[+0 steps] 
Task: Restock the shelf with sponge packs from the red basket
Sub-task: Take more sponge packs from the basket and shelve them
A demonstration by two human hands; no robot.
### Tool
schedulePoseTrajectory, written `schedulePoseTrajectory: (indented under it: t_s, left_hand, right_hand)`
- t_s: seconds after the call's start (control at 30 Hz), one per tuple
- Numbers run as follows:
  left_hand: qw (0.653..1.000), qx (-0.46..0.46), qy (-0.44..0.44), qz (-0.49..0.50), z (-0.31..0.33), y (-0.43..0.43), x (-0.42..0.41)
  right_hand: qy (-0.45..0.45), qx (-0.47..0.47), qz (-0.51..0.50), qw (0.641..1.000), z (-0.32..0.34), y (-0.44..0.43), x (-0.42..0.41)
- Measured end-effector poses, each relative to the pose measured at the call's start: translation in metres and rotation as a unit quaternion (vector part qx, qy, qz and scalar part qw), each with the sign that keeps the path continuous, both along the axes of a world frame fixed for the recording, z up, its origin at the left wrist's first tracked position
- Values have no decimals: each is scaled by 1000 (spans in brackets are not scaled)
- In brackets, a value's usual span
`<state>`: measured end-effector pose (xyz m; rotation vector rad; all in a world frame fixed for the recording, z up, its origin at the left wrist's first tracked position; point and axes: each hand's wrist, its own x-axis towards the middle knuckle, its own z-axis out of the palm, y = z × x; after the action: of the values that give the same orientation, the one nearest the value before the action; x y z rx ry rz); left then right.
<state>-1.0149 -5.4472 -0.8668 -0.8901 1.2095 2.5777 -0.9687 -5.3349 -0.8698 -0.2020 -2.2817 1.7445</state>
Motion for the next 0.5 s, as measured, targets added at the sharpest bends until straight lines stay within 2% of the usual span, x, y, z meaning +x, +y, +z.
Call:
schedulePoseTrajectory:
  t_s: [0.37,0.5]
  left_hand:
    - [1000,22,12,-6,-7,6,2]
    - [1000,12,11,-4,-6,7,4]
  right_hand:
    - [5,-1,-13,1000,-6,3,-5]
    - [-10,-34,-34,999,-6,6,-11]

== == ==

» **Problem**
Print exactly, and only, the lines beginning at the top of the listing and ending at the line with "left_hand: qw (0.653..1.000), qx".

» **Exercise response**
[+0 steps] 
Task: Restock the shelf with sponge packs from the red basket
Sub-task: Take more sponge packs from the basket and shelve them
A demonstration by two human hands; no robot.
### Tool
schedulePoseTrajectory, written `schedulePoseTrajectory: (indented under it: t_s, left_hand, right_hand)`
- t_s: seconds after the call's start (control at 30 Hz), one per tuple
- Numbers run as follows:
  left_hand: qw (0.653..1.000), qx (-0.46..0.46), qy (-0.44..0.44), qz (-0.49..0.50), z (-0.31..0.33), y (-0.43..0.43), x (-0.42..0.41)

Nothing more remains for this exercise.